AI Agent Evaluation: Test Quality Before Users Find Bugs (2026)

M
Mamta Chauhan
Content Creator and AI Enthusiast

Why Agent Evaluation Is Hard

Evaluating a chatbot is relatively straightforward: compare response to expected answer. Agents are harder because:

  • Long horizons: a failure at step 3 might only manifest at step 10
  • Non-determinism: same task can succeed via different paths
  • Tool dependency: real tools (APIs, databases) make tests expensive and slow
  • Emergent failures: agents fail in creative, unpredictable ways
  • Moving goalposts: agent capability grows, but so does the bar

The Evaluation Framework

Python
from dataclasses import dataclass, field
from typing import Callable
import time
import json


@dataclass
class AgentTestCase:
    id: str
    task: str
    success_criteria: list[str]   # things that must be true in the final answer
    expected_tools: list[str]     # tools that should be called (optional)
    max_steps: int = 10
    timeout_seconds: int = 60


@dataclass
class AgentTestResult:
    case_id: str
    passed: bool
    task: str
    final_answer: str
    tools_called: list[str]
    n_steps: int
    elapsed_seconds: float
    failures: list[str] = field(default_factory=list)
    cost_estimate_usd: float = 0.0

Building a Test Suite

Python
TEST_SUITE = [
    AgentTestCase(
        id="math-001",
        task="What is 15% tip on a $47.80 dinner, and what is the total?",
        success_criteria=["7.17", "54.97"],  # answer must contain these
        expected_tools=["calculator"],
        max_steps=5,
    ),
    AgentTestCase(
        id="search-001",
        task="What year was Python first released publicly?",
        success_criteria=["1991"],
        expected_tools=["web_search"],
        max_steps=5,
    ),
    AgentTestCase(
        id="multi-001",
        task="Search for the boiling point of water in Celsius and Fahrenheit, then verify the conversion using the calculator.",
        success_criteria=["100", "212"],
        expected_tools=["web_search", "calculator"],
        max_steps=8,
    ),
    AgentTestCase(
        id="file-001",
        task="Write a Python function named 'fibonacci' to a file called test_output.py",
        success_criteria=["def fibonacci"],
        expected_tools=["write_file"],
        max_steps=5,
    ),
]

Running Evaluations

Python
from openai import OpenAI
import re

client = OpenAI()


def run_test_case(case: AgentTestCase, agent_fn: Callable) -> AgentTestResult:
    """Run a single test case and evaluate the result."""
    start = time.time()
    tools_called = []
    n_steps = 0

    # Monkey-patch tool logging
    original_tools = dict(TOOLS)
    def logged_tool(fn_name, fn_args):
        tools_called.append(fn_name)
        return original_tools[fn_name](**fn_args)

    try:
        final_answer = agent_fn(case.task, case.max_steps)
        elapsed = time.time() - start
        n_steps = len(tools_called)

        # Evaluate success criteria
        failures = []
        for criterion in case.success_criteria:
            if criterion.lower() not in final_answer.lower():
                failures.append(f"Missing '{criterion}' in answer")

        # Check expected tools were used
        if case.expected_tools:
            for tool in case.expected_tools:
                if tool not in tools_called:
                    failures.append(f"Expected tool '{tool}' not called")
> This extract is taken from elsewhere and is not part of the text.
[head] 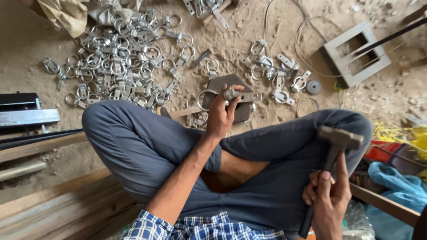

        return AgentTestResult(
            case_id=case.id,
            passed=len(failures) == 0,
            task=case.task,
            final_answer=final_answer,
            tools_called=tools_called,
            n_steps=n_steps,
            elapsed_seconds=elapsed,
            failures=failures,
        )

    except Exception as e:
        return AgentTestResult(
            case_id=case.id,
            passed=False,
            task=case.task,
            final_answer="",
            tools_called=tools_called,
            n_steps=n_steps,
            elapsed_seconds=time.time() - start,
            failures=[f"Exception: {e}"],
        )


def run_evaluation_suite(test_cases: list[AgentTestCase], agent_fn: Callable) -> dict:
    """Run full evaluation suite and report results."""
    results = []
    for case in test_cases:
        print(f"Running {case.id}: {case.task[:60]}...")
        result = run_test_case(case, agent_fn)
        results.append(result)
        status = "✓ PASS" if result.passed else f"✗ FAIL: {result.failures}"
        print(f"  {status} ({result.n_steps} steps, {result.elapsed_seconds:.1f}s)")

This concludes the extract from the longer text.